### EXERCISE INSTRUCTIONS
Show each line of the entries below in which the word "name" appears.

Saved data entries
********************
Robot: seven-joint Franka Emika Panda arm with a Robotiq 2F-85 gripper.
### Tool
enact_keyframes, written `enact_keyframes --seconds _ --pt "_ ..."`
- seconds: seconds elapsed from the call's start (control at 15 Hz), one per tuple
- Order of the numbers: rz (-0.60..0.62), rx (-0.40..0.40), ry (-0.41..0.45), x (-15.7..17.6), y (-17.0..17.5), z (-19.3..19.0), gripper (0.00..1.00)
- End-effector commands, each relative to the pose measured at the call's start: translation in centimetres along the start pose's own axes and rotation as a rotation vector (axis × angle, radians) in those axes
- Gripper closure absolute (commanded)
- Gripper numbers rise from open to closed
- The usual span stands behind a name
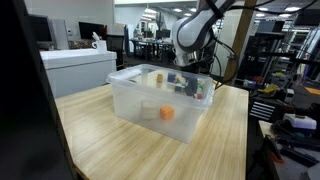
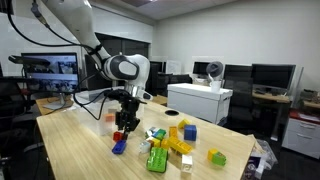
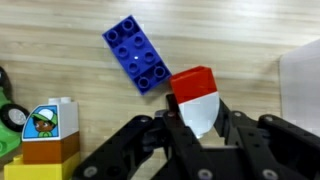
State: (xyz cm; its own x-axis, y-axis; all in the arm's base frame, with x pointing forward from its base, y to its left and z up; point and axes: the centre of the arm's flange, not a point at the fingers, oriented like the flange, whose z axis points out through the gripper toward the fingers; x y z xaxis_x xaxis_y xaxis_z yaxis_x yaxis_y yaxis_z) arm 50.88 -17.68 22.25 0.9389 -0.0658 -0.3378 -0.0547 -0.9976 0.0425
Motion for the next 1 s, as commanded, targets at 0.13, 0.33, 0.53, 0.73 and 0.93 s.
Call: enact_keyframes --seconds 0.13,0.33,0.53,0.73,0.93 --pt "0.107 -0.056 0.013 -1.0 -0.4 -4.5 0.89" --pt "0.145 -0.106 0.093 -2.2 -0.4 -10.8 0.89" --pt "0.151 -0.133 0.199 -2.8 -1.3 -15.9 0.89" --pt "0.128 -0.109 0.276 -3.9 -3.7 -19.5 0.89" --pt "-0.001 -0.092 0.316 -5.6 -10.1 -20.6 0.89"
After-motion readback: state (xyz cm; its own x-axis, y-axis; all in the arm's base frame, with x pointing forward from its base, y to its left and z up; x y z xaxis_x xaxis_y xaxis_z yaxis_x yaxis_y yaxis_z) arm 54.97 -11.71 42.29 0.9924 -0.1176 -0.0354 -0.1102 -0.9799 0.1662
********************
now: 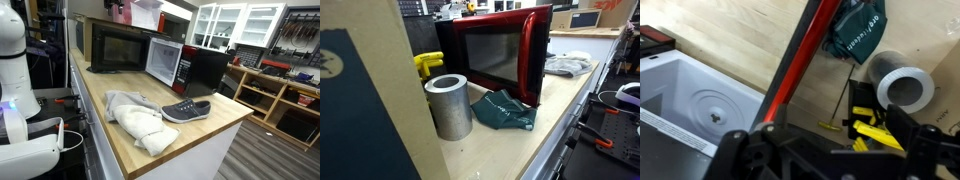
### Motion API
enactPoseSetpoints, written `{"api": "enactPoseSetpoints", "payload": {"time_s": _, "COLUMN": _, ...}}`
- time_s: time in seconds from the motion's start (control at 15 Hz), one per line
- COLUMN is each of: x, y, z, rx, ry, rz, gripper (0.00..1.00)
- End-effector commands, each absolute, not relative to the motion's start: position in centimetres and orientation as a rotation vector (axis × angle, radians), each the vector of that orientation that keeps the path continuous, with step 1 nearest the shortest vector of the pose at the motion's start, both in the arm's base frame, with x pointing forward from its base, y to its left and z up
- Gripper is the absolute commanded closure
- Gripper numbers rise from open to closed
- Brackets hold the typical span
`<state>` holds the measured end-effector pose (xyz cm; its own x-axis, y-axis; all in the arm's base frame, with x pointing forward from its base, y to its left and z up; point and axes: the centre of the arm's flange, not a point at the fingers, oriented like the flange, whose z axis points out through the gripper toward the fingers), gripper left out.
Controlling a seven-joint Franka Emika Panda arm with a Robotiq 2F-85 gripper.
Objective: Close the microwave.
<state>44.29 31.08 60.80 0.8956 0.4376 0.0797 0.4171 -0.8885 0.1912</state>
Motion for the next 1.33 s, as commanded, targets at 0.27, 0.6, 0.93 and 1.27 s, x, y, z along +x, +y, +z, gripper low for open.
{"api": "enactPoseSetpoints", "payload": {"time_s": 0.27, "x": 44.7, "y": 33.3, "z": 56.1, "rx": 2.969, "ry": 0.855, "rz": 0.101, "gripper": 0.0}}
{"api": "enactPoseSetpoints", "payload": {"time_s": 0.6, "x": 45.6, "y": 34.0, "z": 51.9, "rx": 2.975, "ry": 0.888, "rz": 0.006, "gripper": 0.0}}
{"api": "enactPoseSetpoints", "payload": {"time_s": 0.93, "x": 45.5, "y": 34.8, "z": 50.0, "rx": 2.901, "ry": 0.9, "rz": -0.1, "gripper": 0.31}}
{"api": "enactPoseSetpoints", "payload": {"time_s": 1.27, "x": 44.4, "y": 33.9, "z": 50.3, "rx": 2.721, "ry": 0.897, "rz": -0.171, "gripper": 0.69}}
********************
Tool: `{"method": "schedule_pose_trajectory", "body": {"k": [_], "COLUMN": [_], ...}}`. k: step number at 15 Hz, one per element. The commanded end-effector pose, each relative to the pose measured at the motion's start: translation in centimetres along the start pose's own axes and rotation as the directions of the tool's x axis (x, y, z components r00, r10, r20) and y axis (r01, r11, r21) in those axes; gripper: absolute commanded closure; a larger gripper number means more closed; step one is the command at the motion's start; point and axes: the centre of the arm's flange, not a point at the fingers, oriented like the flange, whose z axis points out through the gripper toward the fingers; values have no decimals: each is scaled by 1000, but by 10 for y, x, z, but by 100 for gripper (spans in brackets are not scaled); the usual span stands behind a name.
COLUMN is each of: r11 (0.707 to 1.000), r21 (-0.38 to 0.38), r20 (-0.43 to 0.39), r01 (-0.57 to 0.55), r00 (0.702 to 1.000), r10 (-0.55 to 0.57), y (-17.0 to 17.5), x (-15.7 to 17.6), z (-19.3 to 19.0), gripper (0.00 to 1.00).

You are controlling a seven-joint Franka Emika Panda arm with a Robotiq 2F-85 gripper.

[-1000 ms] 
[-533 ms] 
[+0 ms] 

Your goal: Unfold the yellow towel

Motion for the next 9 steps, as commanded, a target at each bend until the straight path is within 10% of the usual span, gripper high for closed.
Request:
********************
### RESULT OF THE TASK
- The usual span stands behind a name
Tool: `{"method": "schedule_pose_trajectory", "body": {"k": [_], "COLUMN": [_], ...}}`. k: step number at 15 Hz, one per element. The commanded end-effector pose, each relative to the pose measured at the motion's start: translation in centimetres along the start pose's own axes and rotation as the directions of the tool's x axis (x, y, z components r00, r10, r20) and y axis (r01, r11, r21) in those axes; gripper: absolute commanded closure; a larger gripper number means more closed; step one is the command at the motion's start; point and axes: the centre of the arm's flange, not a point at the fingers, oriented like the flange, whose z axis points out through the gripper toward the fingers; values have no decimals: each is scaled by 1000, but by 10 for y, x, z, but by 100 for gripper (spans in brackets are not scaled); the usual span stands behind a name.

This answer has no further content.